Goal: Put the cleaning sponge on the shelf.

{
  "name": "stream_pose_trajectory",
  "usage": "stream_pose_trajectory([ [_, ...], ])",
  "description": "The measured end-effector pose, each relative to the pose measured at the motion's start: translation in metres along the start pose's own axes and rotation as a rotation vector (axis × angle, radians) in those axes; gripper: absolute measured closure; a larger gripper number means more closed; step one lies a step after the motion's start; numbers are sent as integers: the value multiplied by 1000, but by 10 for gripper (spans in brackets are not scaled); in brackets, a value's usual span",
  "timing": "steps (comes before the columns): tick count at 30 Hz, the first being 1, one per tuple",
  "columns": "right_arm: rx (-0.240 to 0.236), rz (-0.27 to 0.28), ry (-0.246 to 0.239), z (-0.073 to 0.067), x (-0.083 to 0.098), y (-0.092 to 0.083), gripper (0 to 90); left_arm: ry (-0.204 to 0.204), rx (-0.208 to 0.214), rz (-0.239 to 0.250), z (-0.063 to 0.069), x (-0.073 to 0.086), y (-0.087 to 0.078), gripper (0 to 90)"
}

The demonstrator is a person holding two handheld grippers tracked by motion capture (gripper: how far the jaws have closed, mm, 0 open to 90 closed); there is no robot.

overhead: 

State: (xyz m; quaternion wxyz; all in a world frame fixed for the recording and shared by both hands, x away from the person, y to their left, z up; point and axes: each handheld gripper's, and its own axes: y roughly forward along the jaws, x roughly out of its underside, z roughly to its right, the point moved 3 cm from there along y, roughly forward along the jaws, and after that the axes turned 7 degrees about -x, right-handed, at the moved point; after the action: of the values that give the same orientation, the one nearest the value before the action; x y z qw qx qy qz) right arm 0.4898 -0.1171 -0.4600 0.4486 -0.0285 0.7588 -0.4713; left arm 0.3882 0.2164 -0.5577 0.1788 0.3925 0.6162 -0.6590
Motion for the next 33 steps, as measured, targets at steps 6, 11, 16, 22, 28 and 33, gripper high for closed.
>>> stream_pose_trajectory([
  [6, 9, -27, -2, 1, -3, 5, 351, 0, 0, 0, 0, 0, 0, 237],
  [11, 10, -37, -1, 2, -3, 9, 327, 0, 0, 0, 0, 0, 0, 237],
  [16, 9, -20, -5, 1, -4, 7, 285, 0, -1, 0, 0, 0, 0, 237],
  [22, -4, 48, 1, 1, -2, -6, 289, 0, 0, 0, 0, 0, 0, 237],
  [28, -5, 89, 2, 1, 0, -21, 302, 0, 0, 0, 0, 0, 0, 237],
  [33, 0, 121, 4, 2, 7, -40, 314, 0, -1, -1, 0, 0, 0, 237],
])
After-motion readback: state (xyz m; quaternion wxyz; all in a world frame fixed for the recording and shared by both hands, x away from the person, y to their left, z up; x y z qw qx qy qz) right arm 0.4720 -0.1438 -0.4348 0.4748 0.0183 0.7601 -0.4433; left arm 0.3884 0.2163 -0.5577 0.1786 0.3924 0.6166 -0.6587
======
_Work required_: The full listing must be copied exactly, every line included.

_Written response_:
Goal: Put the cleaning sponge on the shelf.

{
  "name": "stream_pose_trajectory",
  "usage": "stream_pose_trajectory([ [_, ...], ])",
  "description": "The measured end-effector pose, each relative to the pose measured at the motion's start: translation in metres along the start pose's own axes and rotation as a rotation vector (axis × angle, radians) in those axes; gripper: absolute measured closure; a larger gripper number means more closed; step one lies a step after the motion's start; numbers are sent as integers: the value multiplied by 1000, but by 10 for gripper (spans in brackets are not scaled); in brackets, a value's usual span",
  "timing": "steps (comes before the columns): tick count at 30 Hz, the first being 1, one per tuple",
  "columns": "right_arm: rx (-0.240 to 0.236), rz (-0.27 to 0.28), ry (-0.246 to 0.239), z (-0.073 to 0.067), x (-0.083 to 0.098), y (-0.092 to 0.083), gripper (0 to 90); left_arm: ry (-0.204 to 0.204), rx (-0.208 to 0.214), rz (-0.239 to 0.250), z (-0.063 to 0.069), x (-0.073 to 0.086), y (-0.087 to 0.078), gripper (0 to 90)"
}

The demonstrator is a person holding two handheld grippers tracked by motion capture (gripper: how far the jaws have closed, mm, 0 open to 90 closed); there is no robot.

overhead: 

State: (xyz m; quaternion wxyz; all in a world frame fixed for the recording and shared by both hands, x away from the person, y to their left, z up; point and axes: each handheld gripper's, and its own axes: y roughly forward along the jaws, x roughly out of its underside, z roughly to its right, the point moved 3 cm from there along y, roughly forward along the jaws, and after that the axes turned 7 degrees about -x, right-handed, at the moved point; after the action: of the values that give the same orientation, the one nearest the value before the action; x y z qw qx qy qz) right arm 0.4898 -0.1171 -0.4600 0.4486 -0.0285 0.7588 -0.4713; left arm 0.3882 0.2164 -0.5577 0.1788 0.3925 0.6162 -0.6590
Motion for the next 33 steps, as measured, targets at steps 6, 11, 16, 22, 28 and 33, gripper high for closed.
>>> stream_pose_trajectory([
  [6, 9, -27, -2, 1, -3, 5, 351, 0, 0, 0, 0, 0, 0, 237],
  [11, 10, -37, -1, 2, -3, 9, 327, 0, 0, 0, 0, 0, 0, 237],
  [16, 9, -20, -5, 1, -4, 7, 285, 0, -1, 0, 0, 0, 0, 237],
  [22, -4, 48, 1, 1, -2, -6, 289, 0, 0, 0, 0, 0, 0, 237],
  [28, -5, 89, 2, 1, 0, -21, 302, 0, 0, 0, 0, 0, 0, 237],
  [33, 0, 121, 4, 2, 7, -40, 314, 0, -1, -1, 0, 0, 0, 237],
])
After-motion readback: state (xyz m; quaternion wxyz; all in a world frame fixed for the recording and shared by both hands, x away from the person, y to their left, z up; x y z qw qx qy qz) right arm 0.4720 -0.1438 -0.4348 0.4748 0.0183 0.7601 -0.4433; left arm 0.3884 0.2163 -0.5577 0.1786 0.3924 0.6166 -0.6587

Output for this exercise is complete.